Di tengah badai yang menghantam industri tekstil nasional, satu nama kini menjadi titik harapan: Badan Pengelola Investasi Daya Anagata Nusantara (BPI Danantara).
Lembaga yang dipimpin oleh Tritunggal profesional—Rosan Roeslani, Dony Oskaria, dan Pandu Patria Sjahrir—ini digadang-gadang mampu menemukan jalan keluar bagi PT Sri Rejeki Isman Tbk (Sritex), raksasa tekstil yang kini berada di jurang kehancuran.

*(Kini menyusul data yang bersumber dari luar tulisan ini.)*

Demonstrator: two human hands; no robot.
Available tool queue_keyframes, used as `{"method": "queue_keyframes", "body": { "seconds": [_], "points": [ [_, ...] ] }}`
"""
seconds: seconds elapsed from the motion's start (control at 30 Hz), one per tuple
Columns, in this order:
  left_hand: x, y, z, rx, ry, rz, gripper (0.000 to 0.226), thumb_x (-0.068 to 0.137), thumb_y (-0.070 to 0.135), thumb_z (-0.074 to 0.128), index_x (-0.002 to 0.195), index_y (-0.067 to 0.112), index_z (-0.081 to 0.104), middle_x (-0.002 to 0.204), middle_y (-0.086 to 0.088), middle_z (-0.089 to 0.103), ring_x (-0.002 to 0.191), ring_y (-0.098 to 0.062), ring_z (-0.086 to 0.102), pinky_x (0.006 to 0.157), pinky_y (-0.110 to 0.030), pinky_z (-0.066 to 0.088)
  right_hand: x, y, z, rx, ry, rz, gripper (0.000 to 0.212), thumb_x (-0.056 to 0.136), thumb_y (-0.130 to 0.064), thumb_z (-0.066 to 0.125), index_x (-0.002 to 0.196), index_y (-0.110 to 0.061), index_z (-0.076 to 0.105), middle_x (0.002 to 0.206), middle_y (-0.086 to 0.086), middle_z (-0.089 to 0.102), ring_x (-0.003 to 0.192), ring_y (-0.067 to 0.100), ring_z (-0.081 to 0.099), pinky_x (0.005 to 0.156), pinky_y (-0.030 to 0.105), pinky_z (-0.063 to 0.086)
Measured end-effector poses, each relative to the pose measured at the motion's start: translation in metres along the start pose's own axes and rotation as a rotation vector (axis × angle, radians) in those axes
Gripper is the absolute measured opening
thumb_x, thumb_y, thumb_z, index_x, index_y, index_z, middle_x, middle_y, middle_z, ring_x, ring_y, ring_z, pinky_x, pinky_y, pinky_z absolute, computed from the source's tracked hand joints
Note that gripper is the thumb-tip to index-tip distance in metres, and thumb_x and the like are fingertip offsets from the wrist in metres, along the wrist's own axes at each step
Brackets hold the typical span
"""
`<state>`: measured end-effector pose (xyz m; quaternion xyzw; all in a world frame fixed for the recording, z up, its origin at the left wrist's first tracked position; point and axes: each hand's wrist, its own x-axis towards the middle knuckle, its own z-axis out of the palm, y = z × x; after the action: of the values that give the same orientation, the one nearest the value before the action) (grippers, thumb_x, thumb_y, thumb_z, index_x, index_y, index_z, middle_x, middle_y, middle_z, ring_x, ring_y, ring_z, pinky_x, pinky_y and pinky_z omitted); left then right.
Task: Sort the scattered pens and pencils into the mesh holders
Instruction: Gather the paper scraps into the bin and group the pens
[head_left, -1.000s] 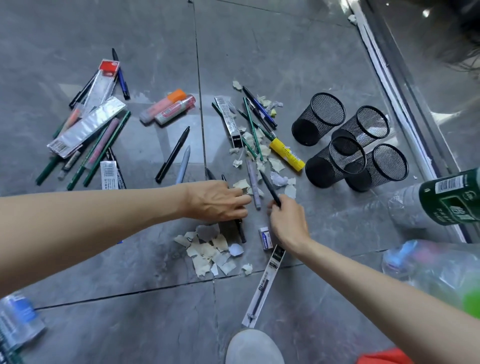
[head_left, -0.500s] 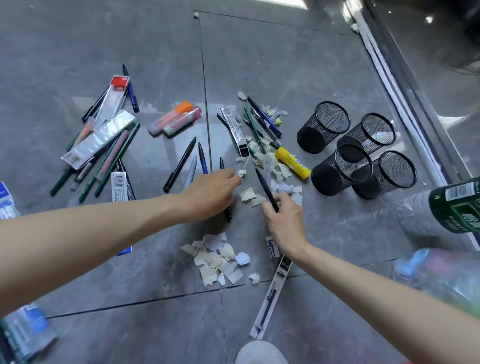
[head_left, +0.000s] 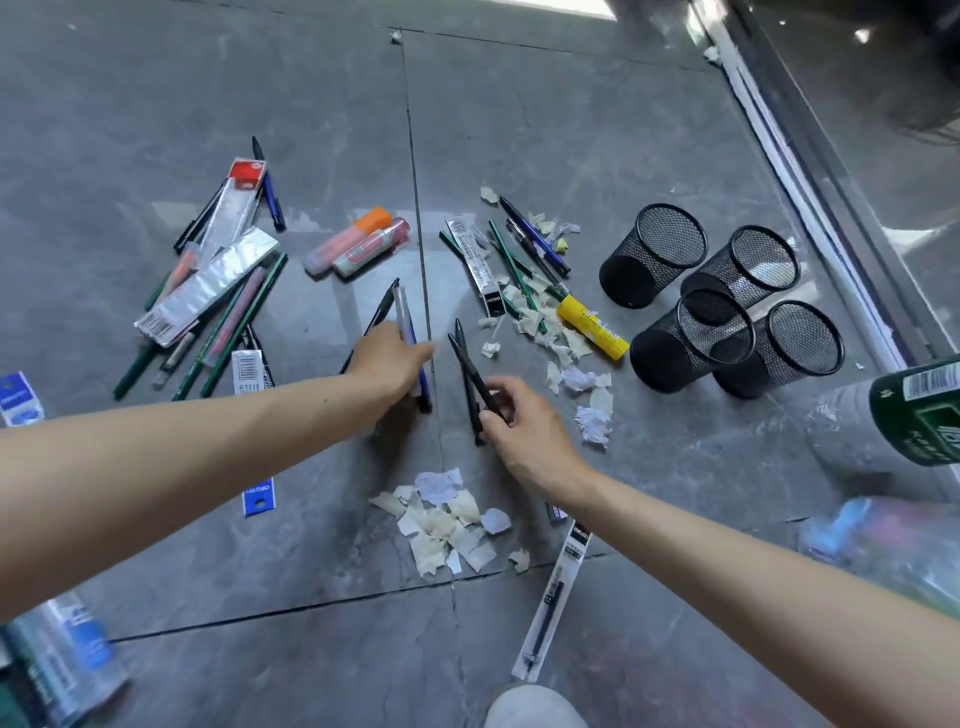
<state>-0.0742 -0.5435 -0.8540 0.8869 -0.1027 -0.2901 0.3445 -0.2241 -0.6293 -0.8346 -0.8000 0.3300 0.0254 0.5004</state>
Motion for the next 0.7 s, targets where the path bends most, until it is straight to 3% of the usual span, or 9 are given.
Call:
{"method": "queue_keyframes", "body": {
  "seconds": [0.07,0.13,0.2,0.27,0.37,0.47,0.53,0.63,0.7],
  "points": [
    [0.002,-0.003,-0.005,0.069,0.083,-0.014,0.029,0.089,0.032,0.059,0.104,0.009,0.049,0.096,-0.008,0.054,0.086,-0.028,0.052,0.069,-0.031,0.035,0.002,-0.008,0.001,0.122,-0.102,0.011,0.048,0.092,-0.013,0.055,0.138,-0.014,0.042,0.117,0.004,0.055,0.106,0.017,0.058,0.088,0.022,0.047],
    [0.001,-0.004,-0.005,0.132,0.182,0.017,0.03,0.09,0.026,0.054,0.114,0.01,0.046,0.11,-0.009,0.053,0.096,-0.031,0.053,0.072,-0.034,0.037,0.005,-0.013,0.002,0.165,-0.132,-0.034,0.046,0.093,-0.011,0.054,0.138,-0.011,0.043,0.123,0.006,0.056,0.113,0.015,0.056,0.093,0.022,0.044],
    [-0.005,-0.005,-0.003,0.15,0.201,0.114,0.028,0.089,0.021,0.049,0.115,0.013,0.045,0.11,-0.008,0.054,0.095,-0.032,0.054,0.073,-0.035,0.04,0.006,-0.008,-0.002,-0.004,-0.008,-0.088,0.029,0.093,-0.012,0.054,0.121,-0.013,0.058,0.11,0.003,0.062,0.099,0.015,0.059,0.087,0.024,0.045],
    [-0.012,-0.007,0.0,0.274,0.082,0.33,0.027,0.09,0.024,0.049,0.115,0.016,0.045,0.1,-0.006,0.058,0.088,-0.031,0.057,0.069,-0.035,0.042,0.002,0.006,-0.015,-0.28,0.129,-0.052,0.012,0.09,-0.021,0.057,0.102,-0.018,0.059,0.095,-0.001,0.061,0.087,0.016,0.056,0.075,0.028,0.044],
    [-0.019,-0.011,0.007,0.604,-0.17,0.568,0.024,0.093,0.029,0.047,0.114,0.016,0.047,0.108,-0.008,0.061,0.093,-0.03,0.059,0.07,-0.037,0.043,-0.013,0.031,-0.035,-0.619,0.049,0.116,0.036,0.079,-0.046,0.066,0.091,-0.019,0.047,0.085,-0.004,0.056,0.08,0.021,0.053,0.062,0.033,0.036],
    [-0.018,-0.013,0.009,0.698,-0.16,0.533,0.006,0.093,0.017,0.042,0.095,0.013,0.039,0.099,-0.014,0.059,0.084,-0.033,0.056,0.064,-0.039,0.043,-0.026,0.043,-0.04,-0.823,-0.119,0.207,0.052,0.07,-0.053,0.072,0.094,-0.017,0.043,0.091,0.001,0.06,0.088,0.026,0.057,0.062,0.032,0.034],
    [-0.016,-0.016,0.007,0.674,-0.102,0.485,0.009,0.091,0.013,0.04,0.092,0.015,0.031,0.093,-0.014,0.057,0.073,-0.033,0.05,0.059,-0.039,0.039,-0.028,0.047,-0.038,-0.828,-0.167,0.202,0.045,0.072,-0.041,0.074,0.095,-0.016,0.044,0.095,0.005,0.061,0.091,0.027,0.057,0.063,0.031,0.034],
    [-0.019,-0.017,0.004,0.569,-0.04,0.519,0.01,0.092,0.019,0.043,0.098,0.015,0.037,0.089,-0.009,0.058,0.068,-0.028,0.046,0.06,-0.036,0.039,-0.024,0.042,-0.034,-0.661,-0.114,0.185,0.025,0.077,-0.027,0.066,0.091,-0.018,0.046,0.09,0.004,0.06,0.086,0.026,0.056,0.061,0.031,0.035],
    [-0.027,-0.014,0.006,0.482,-0.147,0.597,0.019,0.093,0.033,0.048,0.106,0.019,0.044,0.08,0.005,0.057,0.065,-0.016,0.048,0.06,-0.033,0.038,-0.015,0.033,-0.03,-0.445,-0.061,0.162,0.021,0.079,-0.023,0.064,0.095,-0.017,0.052,0.081,0.001,0.058,0.08,0.022,0.056,0.064,0.031,0.041]
  ]
}}
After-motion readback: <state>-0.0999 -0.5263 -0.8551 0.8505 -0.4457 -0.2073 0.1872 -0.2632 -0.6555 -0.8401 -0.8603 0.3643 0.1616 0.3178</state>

Dari berbagai literatur dan diskusi dengan beberapa ekonom, saya mencoba menyederhanakan tulisan ini, seraya ditemani secangkir kopi.
Dari Kejayaan Menuju Keterpurukan
Sejak berdiri pada tahun 1966, Sritex menjadi simbol kejayaan industri tekstil nasional.
Dari pabriknya di Sukoharjo, Jawa Tengah, perusahaan ini menyuplai seragam militer ke lebih dari 30 negara, termasuk NATO, serta memproduksi pakaian untuk merek global seperti H&M.Namun, bayang-bayang utang yang membesar menjadi bom waktu yang akhirnya meledak.
Pada 21 Oktober 2024, Pengadilan Niaga Semarang menyatakan Sritex pailit. Dengan utang yang mencapai Rp 24,84 triliun, perusahaan ini tak lagi mampu bertahan di tengah penurunan permintaan global, hantaman pandemi, dan serbuan produk impor murah yang menghancurkan daya saing industri lokal.
Tsunami PHK dan Tutup Total
Tak ada yang lebih memilukan dari dampak yang dirasakan pekerja. Pada Rabu, 26 Februari 2025, sebanyak 10.665 karyawan Sritex Group menerima kabar pahit: PHK massal.